Guan, who admitted to have sneaked into Indian territory through Kibithu, one of the most difficult mountainous paths, indicated in a subsequent interrogation his “espionage” attempts.
Arunachal Pradesh home commissioner, T. Taloh, did not directly deny such instances but said the ministry of home affairs is the ultimate authority to curb movement of suspected persons.
“There may be some instances but I am not authorised to comment on that,” Taloh said today.
The incident may have been a wake-up call for the Centre, but Arunachal Pradesh, which shares a 1,080-km-long border with China, 440km with Myanmar and 160km with Bhutan, is not new to such attempts at espionage.
Another Chinese man was arrested on suspicion of being a spy from Namsai in Lohit in 1999, a police official said.
“Many of them (spies) were debarred from entering India after the ministry of home affairs gathered sufficient proof to establish them as spies,” the official, who did not wish to be quoted, said.
There are instances of “espionage” activities by Americans, British and Tibetans in the state. Lynn Roberts, a US national, who worked as a member of the Inner Asia Conservation, a US-based NGO, came to Itanagar in 1998 for the first time.
Suspected to be a “spy” working for the US, he left Arunachal Pradesh after being chased by sleuths. He was blacklisted by the ministry of home affairs and was debarred from entering the country. But the man then assumed a new name, John Miceler, masqueraded as a researcher and again visited the state in 2005, before being blacklisted again.
In a span of seven years, he visited the state five times after entering Arunachal Pradesh for the first time in 1998 on a tourist visa. But soon he was found guilty of flouting visa norms.
Christopher Roy Jenkins, a Briton, who arrived in Itanagar on the invitation of the Botanical Survey of India in March 2008 to deliver lectures at seminar as a botanist, was also debarred from entering the country in March 2009 after the sleuths found him guilty by tracking his activities.

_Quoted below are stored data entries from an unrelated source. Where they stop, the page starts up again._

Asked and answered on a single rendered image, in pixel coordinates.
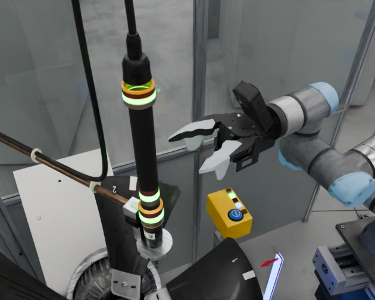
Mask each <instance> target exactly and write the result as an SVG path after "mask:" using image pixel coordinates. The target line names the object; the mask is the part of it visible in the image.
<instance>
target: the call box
mask: <svg viewBox="0 0 375 300"><path fill-rule="evenodd" d="M227 189H231V191H232V193H234V195H235V198H237V199H238V201H239V202H240V204H241V205H242V206H241V207H239V208H237V206H236V205H235V204H236V203H238V202H236V203H234V202H233V201H232V199H233V198H230V196H229V194H231V193H227V192H226V189H223V190H220V191H218V192H214V193H211V194H209V195H207V212H208V213H209V215H210V217H211V218H212V220H213V222H214V224H215V225H216V227H217V228H218V230H219V232H220V233H221V235H222V237H223V238H224V239H225V238H227V237H230V238H233V239H236V238H239V237H241V236H244V235H247V234H249V233H250V231H251V225H252V216H251V215H250V213H249V212H248V213H246V214H243V213H242V216H241V218H240V219H238V220H234V219H232V218H231V217H230V211H231V210H233V209H238V210H239V211H241V210H242V209H246V208H245V206H244V205H243V203H242V202H241V201H240V199H239V198H238V196H237V195H236V194H235V192H234V191H233V189H232V188H231V187H229V188H227ZM247 211H248V210H247Z"/></svg>
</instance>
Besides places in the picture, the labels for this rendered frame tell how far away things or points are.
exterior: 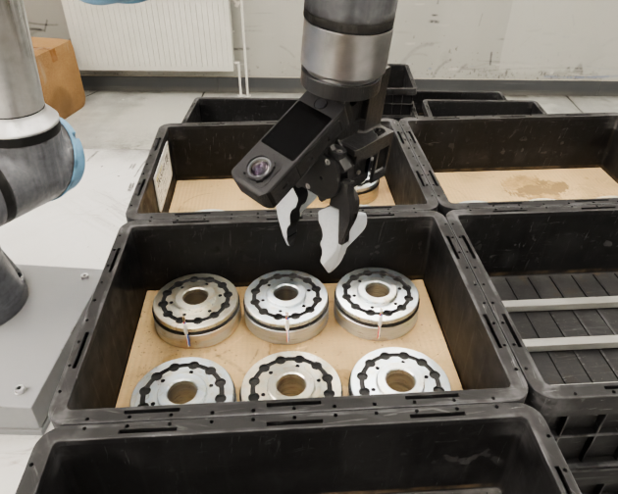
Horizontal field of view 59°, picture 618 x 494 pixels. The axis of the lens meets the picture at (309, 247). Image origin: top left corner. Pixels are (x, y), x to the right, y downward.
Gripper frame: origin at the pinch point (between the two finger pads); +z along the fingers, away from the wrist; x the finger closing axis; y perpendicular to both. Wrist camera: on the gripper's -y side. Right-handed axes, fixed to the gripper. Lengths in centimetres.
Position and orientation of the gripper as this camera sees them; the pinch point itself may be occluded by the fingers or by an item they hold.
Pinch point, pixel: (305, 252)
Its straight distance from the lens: 59.7
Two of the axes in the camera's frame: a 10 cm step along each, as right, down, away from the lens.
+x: -7.4, -4.9, 4.7
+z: -0.9, 7.6, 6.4
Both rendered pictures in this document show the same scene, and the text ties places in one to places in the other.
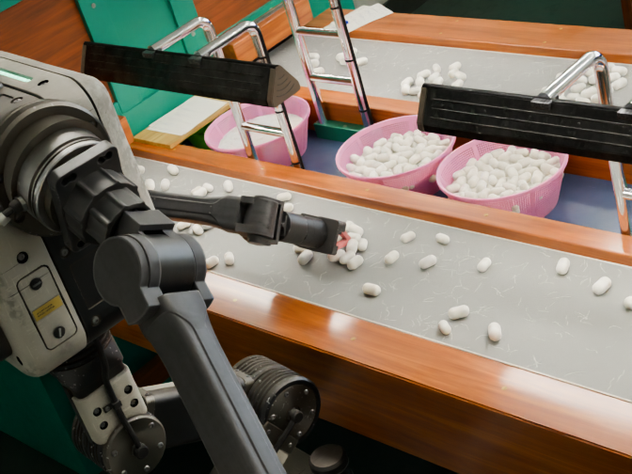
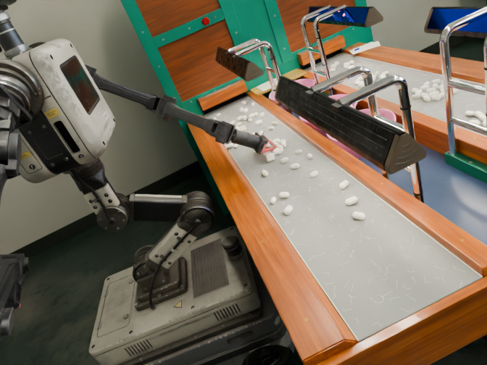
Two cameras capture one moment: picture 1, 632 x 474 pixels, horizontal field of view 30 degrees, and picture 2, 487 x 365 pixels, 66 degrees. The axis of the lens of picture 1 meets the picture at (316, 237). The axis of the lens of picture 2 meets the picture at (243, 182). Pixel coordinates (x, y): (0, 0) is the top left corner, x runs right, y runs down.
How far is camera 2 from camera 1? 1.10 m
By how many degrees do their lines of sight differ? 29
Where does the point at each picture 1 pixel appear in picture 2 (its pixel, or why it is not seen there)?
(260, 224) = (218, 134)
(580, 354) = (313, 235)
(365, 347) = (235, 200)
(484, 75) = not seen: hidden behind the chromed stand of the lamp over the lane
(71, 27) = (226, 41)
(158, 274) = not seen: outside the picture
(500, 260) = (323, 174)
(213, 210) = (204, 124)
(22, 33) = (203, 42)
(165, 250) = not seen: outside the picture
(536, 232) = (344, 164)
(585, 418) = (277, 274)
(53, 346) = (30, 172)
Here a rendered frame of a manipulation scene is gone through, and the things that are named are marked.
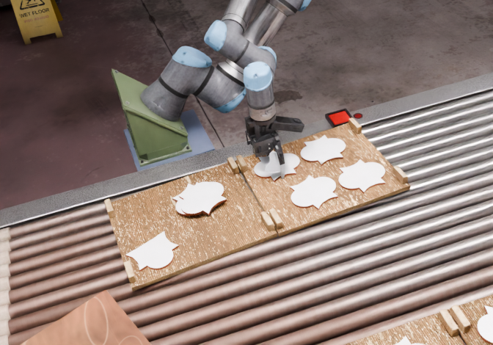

A Tibetan, Tenzing Kalsang, who worked with Man-Tse-Khang, an astrological and medicinal institute at Itanagar, was blacklisted in 2006 after the officials found his stay “objectionable” from the security point of view.
There was also a report of arrest of a Chinese “spy” from Tawang during the visit of Tibetan spiritual leader, the Dalai Lama, last year. The security agencies, however, remained tightlipped about it.